Bay Area Residents of All Ages Feel the Heat
Around 70 percent of tech workers for top tech companies living in the Bay Area say they can’t afford to buy a house near where they work, according to a recent study from Blind, which polled around 3,000 tech workers. Many of the employees surveyed are high-skilled talent — engineers, product managers, and data scientists — who may be able to make rent but can’t afford to buy a home.
The median home price in the nine-county Bay Area region is $830,000.
While the pricing problem is acute in the Bay Area, the high costs of housing is a nationwide problem. Right now, 1 in 4 renters in the U.S. spends more than half their income on housing costs. For many people, this means there is not enough money left over to buy other necessities. Luxuries like a family vacation are out of the question.
Someone’s Making Money
In the past decade, the nation’s highest earners — households making $100,000 or more — watched their incomes rise 1,305 percent more than those in households making less than $50,000 a year.
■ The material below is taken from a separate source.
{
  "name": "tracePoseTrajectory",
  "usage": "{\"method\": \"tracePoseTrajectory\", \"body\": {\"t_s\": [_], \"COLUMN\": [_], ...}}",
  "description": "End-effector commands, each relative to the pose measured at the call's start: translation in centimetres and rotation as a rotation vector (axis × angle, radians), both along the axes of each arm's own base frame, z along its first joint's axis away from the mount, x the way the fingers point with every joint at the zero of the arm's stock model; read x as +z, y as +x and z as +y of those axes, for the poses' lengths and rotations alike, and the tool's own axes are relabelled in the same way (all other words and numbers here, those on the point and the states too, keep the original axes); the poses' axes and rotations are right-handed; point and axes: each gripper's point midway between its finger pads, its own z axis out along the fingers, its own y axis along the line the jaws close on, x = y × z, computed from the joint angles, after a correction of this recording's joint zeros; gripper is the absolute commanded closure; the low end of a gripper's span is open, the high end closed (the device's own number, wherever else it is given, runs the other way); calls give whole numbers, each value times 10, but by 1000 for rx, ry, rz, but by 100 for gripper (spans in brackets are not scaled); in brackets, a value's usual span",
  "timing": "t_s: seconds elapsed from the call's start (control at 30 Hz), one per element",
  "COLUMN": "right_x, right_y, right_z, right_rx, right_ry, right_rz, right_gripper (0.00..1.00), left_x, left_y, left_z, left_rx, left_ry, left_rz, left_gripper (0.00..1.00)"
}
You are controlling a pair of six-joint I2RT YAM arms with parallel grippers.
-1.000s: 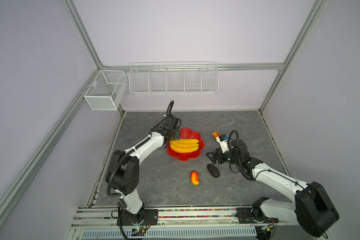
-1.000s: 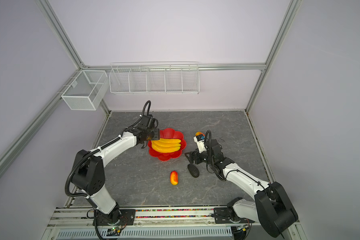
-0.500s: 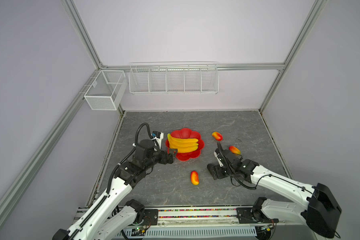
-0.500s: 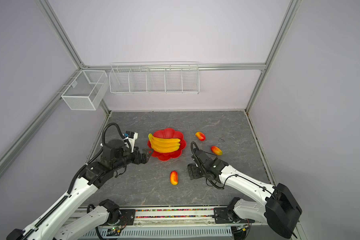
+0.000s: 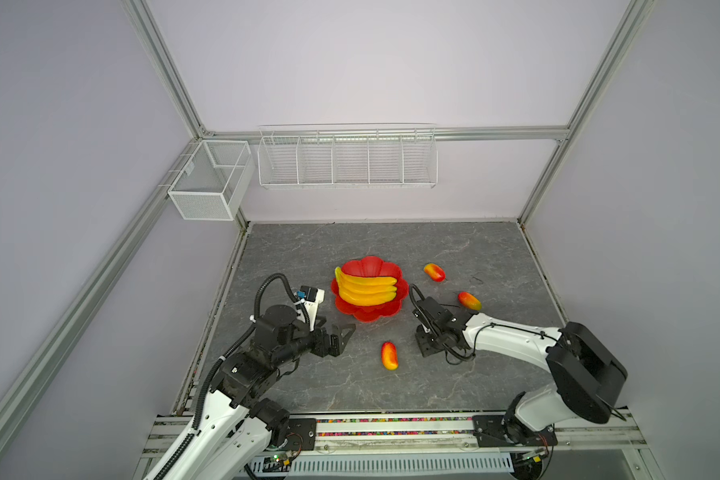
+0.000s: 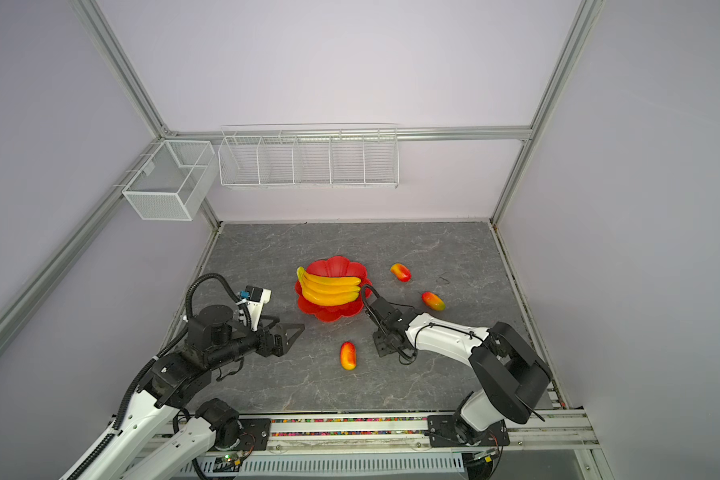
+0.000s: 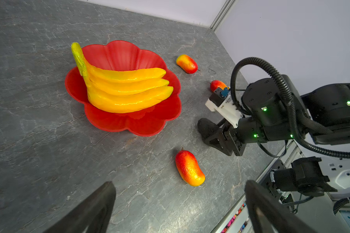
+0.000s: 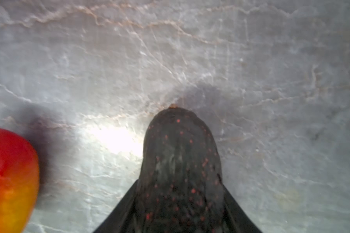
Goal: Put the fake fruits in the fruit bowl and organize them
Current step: 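Carry the avocado into the bowl beside the bananas and release it with the right gripper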
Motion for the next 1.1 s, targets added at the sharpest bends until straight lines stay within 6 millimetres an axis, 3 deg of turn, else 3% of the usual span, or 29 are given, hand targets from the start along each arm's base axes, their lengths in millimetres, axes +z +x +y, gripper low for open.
{"method": "tracePoseTrajectory", "body": {"t_s": [0.0, 0.13, 0.23, 0.37, 0.53, 0.67, 0.93, 1.07], "right_x": [13, 66, 106, 132, 117, 104, 63, 53], "right_y": [7, 23, 22, 21, 42, 58, 77, 85], "right_z": [10, 34, 68, 118, 155, 176, 182, 185], "right_rx": [53, 143, 330, 602, 726, 761, 781, 784], "right_ry": [6, 88, 212, 334, 324, 327, 232, 202], "right_rz": [-23, -118, -162, -165, -118, -113, -78, -69], "right_gripper": [52, 54, 54, 54, 54, 53, 53, 52], "left_x": [-3, 0, -3, -5, 0, 4, 14, 17], "left_y": [-2, -1, 8, 19, 24, 24, 19, 18], "left_z": [-1, 0, 16, 40, 64, 68, 71, 72], "left_rx": [-10, 5, 103, 248, 375, 391, 394, 395], "left_ry": [0, -11, 32, 81, 88, 74, 38, 31], "left_rz": [12, -3, -14, -23, -41, -56, -97, -103], "left_gripper": [1, 1, 1, 1, 1, 1, 1, 1]}}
Many people who work in advertising are in the earner’s category. Some advertising power couples may even be able to buy a home in the Bay Area. My question is this: Can the lucky few also relate to the people who can’t afford to buy the things being advertised? Things that wealthy professionals may take for granted—a new iPhone, Lyft rides, attending pro sports events, dining at trendy restaurants, a new pair of designer glasses or stylish watch—never enter the consideration set for millions of Americans.
FYI, U.S. retail spending has grown about 13 percent since 2005, to roughly $3 trillion a year, but researchers say much of that growth is tied to population growth, not consumers spending more.